Howlaa stirred on zir heaped bedding, furs and silks piled indiscriminately with burlap and canvas and even coarser fabrics, because Howlaa’s kind enjoy having as much tactile variety as possible. And, I suspect, because zie likes to taunt me with reminders of the physical sensations I can not experience.
“Shushit, Wisp,” zie said. My name is not Wisp, but that is what zie calls me, and I have long since given up on changing the habit. “The messenger could be coming for anyone. There are four score civil servants on this block alone. Let me sleep.” Zie picked up a piece of half-eaten globe-fruit and hurled it at me. It passed through me without effect, of course, but it annoyed me, which was Howlaa’s intent.
“The messenger has a red plume, skinshifter,” I said, making my voice resonate, making it creep and rattle in zir tissues and bones, making sleep or shutting me out impossible.
“Ah. Blood business, then.” Howlaa threw off furs, rose, and stretched, zir arms growing more joints and bends as zie moved, unfolding like origami in flesh. I could not help a little subvocal gasp of wonder as zir skin rippled and shifted and settled into Howlaa’s chosen morning shape. I have no body, and am filled with wonder at Howlaa’s mastery of zir own.
Howlaa settled into the form of a male Nagalinda, a biped with long limbs, a broad face with opalescent eyes, and a lipless mouth full of triangular teeth. Nagalinda are fearsome creatures with a reputation for viciousness, though I have found them no more uniformly monstrous than any other species; their cultural penchant for devouring their enemies has earned them a certain amount of notoriety even in the Ax, though. Howlaa liked to take on such forms to terrify government messengers if zie could. Such behavior was insubordinate, but it was such a small rebellion that the Regent didn’t even bother to reprimand Howlaa for it—and having zir rude behavior so completely disregarded only served to annoy Howlaa further.
The Regent knew how to control us, which levers to tug and which leads to j
erk, which is why he was the Regent, and we were in his employ.

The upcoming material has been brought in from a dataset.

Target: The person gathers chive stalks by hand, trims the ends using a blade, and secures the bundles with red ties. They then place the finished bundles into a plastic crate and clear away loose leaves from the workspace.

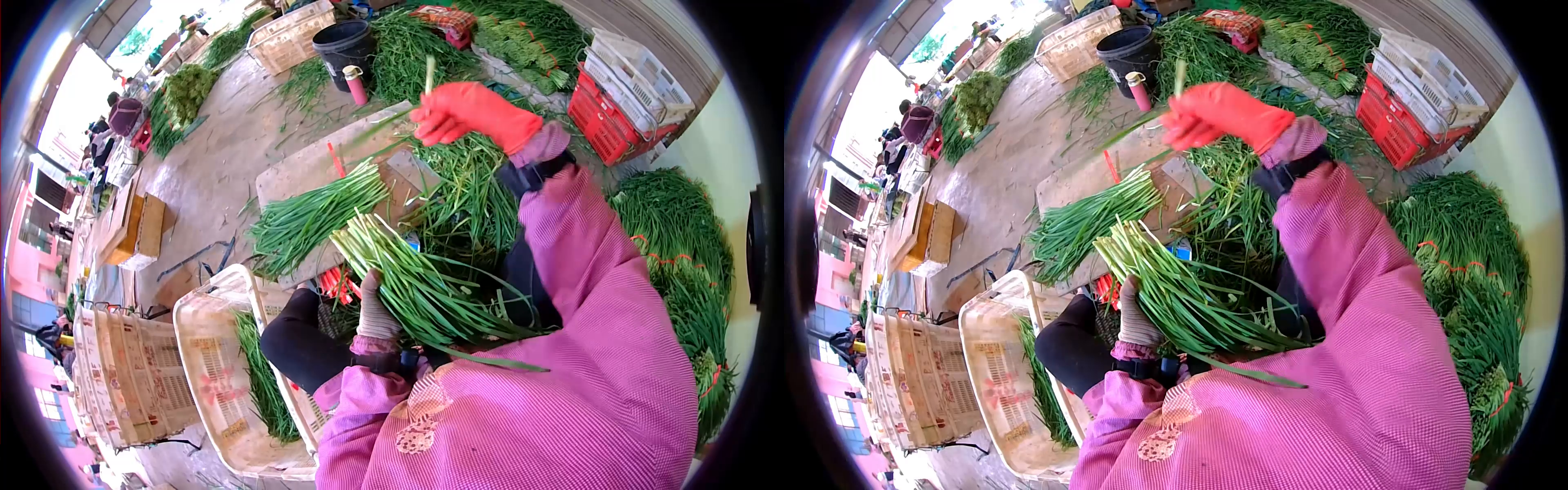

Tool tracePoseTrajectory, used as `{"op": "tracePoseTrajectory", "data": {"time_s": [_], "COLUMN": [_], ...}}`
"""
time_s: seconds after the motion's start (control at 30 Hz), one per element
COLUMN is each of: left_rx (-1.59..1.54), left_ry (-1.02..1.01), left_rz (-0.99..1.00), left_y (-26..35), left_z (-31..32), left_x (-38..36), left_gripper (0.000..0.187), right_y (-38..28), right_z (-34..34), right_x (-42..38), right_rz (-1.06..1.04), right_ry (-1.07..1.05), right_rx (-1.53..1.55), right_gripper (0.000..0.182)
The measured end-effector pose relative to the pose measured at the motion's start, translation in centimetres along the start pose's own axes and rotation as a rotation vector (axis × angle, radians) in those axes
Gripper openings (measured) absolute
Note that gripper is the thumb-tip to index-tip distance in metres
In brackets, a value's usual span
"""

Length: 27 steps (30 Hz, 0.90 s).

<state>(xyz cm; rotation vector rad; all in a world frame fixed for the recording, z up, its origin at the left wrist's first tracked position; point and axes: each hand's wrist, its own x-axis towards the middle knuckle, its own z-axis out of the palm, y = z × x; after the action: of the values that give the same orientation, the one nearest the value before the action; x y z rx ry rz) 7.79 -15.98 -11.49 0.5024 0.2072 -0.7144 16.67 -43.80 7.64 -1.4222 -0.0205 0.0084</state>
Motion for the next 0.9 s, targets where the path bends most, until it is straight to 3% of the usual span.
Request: {"op": "tracePoseTrajectory", "data": {"time_s": [0.17,0.23,0.27,0.3,0.33,0.43,0.53,0.6,0.63,0.87,0.9], "left_rx": [-0.019,-0.021,-0.029,-0.042,-0.033,0.011,0.05,0.021,-0.012,0.006,0.004], "left_ry": [-0.076,-0.027,-0.035,-0.027,-0.015,-0.038,-0.016,-0.036,-0.03,-0.09,-0.124], "left_rz": [0.03,0.007,-0.002,-0.018,-0.019,-0.032,0.003,0.032,0.031,0.034,0.01], "left_y": [0.1,0.1,0.2,0.2,0.1,0.1,0.1,0.1,0.1,0.0,0.2], "left_z": [0.6,0.0,0.3,0.6,0.3,0.8,0.4,1.3,0.9,0.3,0.1], "left_x": [0.1,0.0,0.1,0.1,0.0,-0.6,-0.7,-1.0,-0.8,-0.4,-0.4], "left_gripper": [0.06,0.059,0.059,0.061,0.064,0.065,0.065,0.064,0.064,0.069,0.07], "right_y": [5.1,7.0,6.1,6.2,6.8,10.7,11.4,10.4,10.6,10.7,10.6], "right_z": [-1.8,1.4,4.5,6.2,7.4,8.2,7.4,6.4,5.9,5.4,5.4], "right_x": [-0.8,-3.1,-4.9,-6.0,-6.9,-6.5,-5.3,-5.1,-4.8,-4.9,-4.7], "right_rz": [-0.322,-0.143,0.163,0.185,0.045,-0.084,-0.036,0.267,0.296,0.275,0.292], "right_ry": [0.277,-0.24,-0.252,-0.332,-0.348,-0.336,-0.329,-0.367,-0.374,-0.342,-0.316], "right_rx": [-1.483,-0.782,-0.593,-0.788,-0.996,-1.112,-1.046,-0.606,-0.517,-0.508,-0.391], "right_gripper": [0.037,0.037,0.035,0.039,0.045,0.048,0.039,0.031,0.025,0.025,0.024]}}
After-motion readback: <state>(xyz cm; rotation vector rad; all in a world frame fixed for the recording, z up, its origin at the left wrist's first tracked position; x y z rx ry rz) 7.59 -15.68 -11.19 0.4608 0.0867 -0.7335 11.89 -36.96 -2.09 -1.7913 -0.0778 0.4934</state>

I often think that the Regent controls the city as skillfully as Howlaa controls zir own form, and it is a pretty analogy, for the Ax is in its way as mutable as Howlaa’s body.

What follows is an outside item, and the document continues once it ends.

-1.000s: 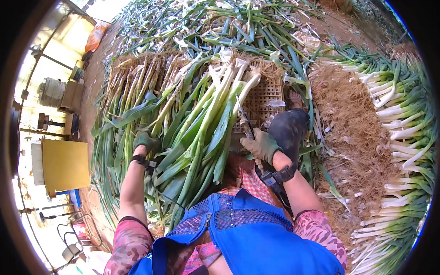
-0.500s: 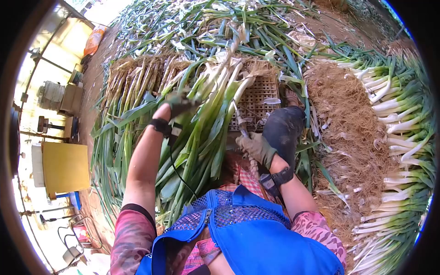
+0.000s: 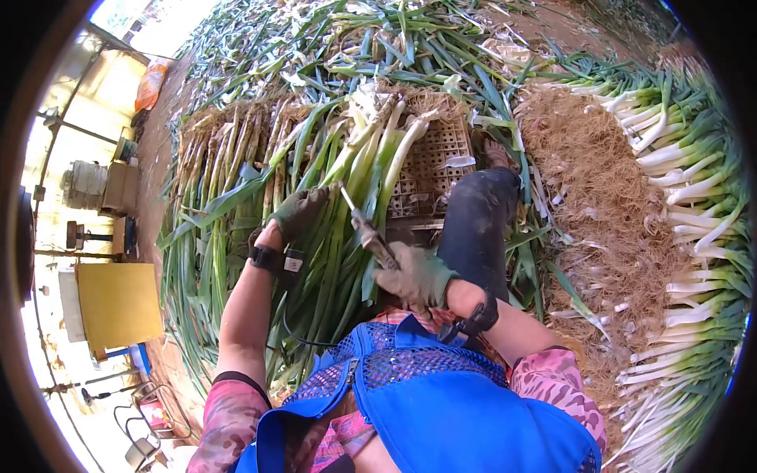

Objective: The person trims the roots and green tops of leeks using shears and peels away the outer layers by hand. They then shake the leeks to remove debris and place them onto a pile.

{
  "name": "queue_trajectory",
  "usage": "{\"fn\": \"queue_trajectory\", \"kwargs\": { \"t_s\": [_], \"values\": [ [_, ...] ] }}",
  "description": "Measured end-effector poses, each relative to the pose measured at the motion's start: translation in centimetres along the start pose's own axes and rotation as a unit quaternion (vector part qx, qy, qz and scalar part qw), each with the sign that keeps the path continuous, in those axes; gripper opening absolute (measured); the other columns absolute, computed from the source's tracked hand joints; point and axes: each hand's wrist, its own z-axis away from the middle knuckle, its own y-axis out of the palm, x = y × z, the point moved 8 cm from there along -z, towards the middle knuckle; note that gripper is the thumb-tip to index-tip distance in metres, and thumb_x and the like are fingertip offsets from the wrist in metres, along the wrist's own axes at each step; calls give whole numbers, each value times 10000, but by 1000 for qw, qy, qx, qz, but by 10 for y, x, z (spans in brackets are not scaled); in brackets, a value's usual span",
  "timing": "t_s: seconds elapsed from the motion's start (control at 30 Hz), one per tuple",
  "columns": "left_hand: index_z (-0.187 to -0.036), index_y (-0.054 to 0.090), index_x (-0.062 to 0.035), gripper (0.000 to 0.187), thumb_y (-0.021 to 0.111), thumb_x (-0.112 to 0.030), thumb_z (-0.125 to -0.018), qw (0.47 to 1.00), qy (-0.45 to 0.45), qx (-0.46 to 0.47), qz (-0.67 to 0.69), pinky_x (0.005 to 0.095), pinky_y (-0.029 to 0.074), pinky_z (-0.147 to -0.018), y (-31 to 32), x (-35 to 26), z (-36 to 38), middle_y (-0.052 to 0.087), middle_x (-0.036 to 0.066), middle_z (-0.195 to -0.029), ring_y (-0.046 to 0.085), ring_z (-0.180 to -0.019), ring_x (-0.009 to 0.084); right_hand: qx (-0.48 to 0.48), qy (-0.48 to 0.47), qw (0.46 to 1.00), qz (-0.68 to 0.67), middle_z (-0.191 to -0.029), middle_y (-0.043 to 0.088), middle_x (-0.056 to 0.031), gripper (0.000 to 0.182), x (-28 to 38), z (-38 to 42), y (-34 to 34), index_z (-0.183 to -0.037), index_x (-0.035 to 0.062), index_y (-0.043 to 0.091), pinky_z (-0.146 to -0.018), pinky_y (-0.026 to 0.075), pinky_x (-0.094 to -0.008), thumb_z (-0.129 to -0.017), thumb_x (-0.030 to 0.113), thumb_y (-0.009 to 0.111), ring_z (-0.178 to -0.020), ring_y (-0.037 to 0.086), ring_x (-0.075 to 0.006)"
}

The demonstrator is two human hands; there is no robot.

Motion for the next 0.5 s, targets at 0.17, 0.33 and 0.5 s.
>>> {"fn": "queue_trajectory", "kwargs": {
  "t_s": [0.17, 0.33, 0.5],
  "values": [
    [-1065, 671, 18, 553, 495, -501, -988, 997, 36, -30, 59, 350, 472, -771, 10, -2, 0, 651, 83, -867, 555, -827, 157, -36, -5, 999, -8, -887, 664, -197, 512, -25, -33, 3, -1077, 3, 600, -790, 503, -396, -833, 449, 658, -815, 644, -277],
    [-1082, 670, 16, 574, 567, -529, -935, 999, -13, -32, 15, 342, 481, -773, 13, -2, 0, 673, 88, -899, 576, -813, 154, -99, 15, 994, -49, -893, 687, -206, 540, -35, -102, -23, -1048, -17, 619, -763, 519, -416, -811, 468, 642, -843, 682, -353],
    [-1114, 672, 9, 549, 678, -474, -853, 999, -3, -50, -19, 337, 502, -783, 2, -47, 14, 708, 113, -952, 642, -846, 174, -52, 4, 995, -82, -864, 683, -196, 552, -18, -90, -28, -1046, -15, 624, -750, 520, -407, -803, 480, 642, -826, 679, -347]
  ]
}}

The buzzer buzzed. “Why don’t you get that?” Howlaa said, grinning. “Oh, yes, right, no hands, makes opening the door tricky. I’ll get it, then.”
Howlaa opened the door to the messenger, who didn’t find zim especially terrifying. The messenger was too busy being frightened of the fat man for Howlaa to scare him.
***
I floated. Howlaa ambled. The messenger hurried ahead, hurried back, hurried ahead again, like an anxious pet. Howlaa could not be rushed, and I went at the pace Howlaa chose, of necessity, but I sympathized with the messenger’s discomfort. Being bound so closely to the Regent’s will made even tardiness cause for bone-deep anxiety.
“He’s a fat human, with no shirt on, carrying a giant battle-axe, and he chopped up a brace of Beetleboys armed with dung-muskets?” Howlaa’s voice was blandly curious, but I knew zie was incredulous, just as I was.
“So the messenger reports,” I said.
“And then he disappeared, in full view of everyone in Moth Moon Market?”
“Why do you repeat things?” I asked.
“I just wondered if it would sound more plausible coming from my own mouth. But even my vast reserves of personal conviction fail to lend the story weight. Perhaps the Regent made it up, and plans to execute me when I arrive.” Howlaa sounded almost hopeful. “Would you tell me, little Wisp, if that were his plan?”
Howlaa imagines I have a closer relationship with the Regent than zie does zimself, and zie has always believed that I willingly became a civil servant. Zie does not know that I am bound to community service for my past crimes, just as Howlaa zimself is, and I let zim persist in this misapprehension because it allows me to act superior and, on occasion, even condescend, which is one of the small pleasures available to we bodiless ones. “I think you are still too valuable and tractable for the Regent to kill,” I said.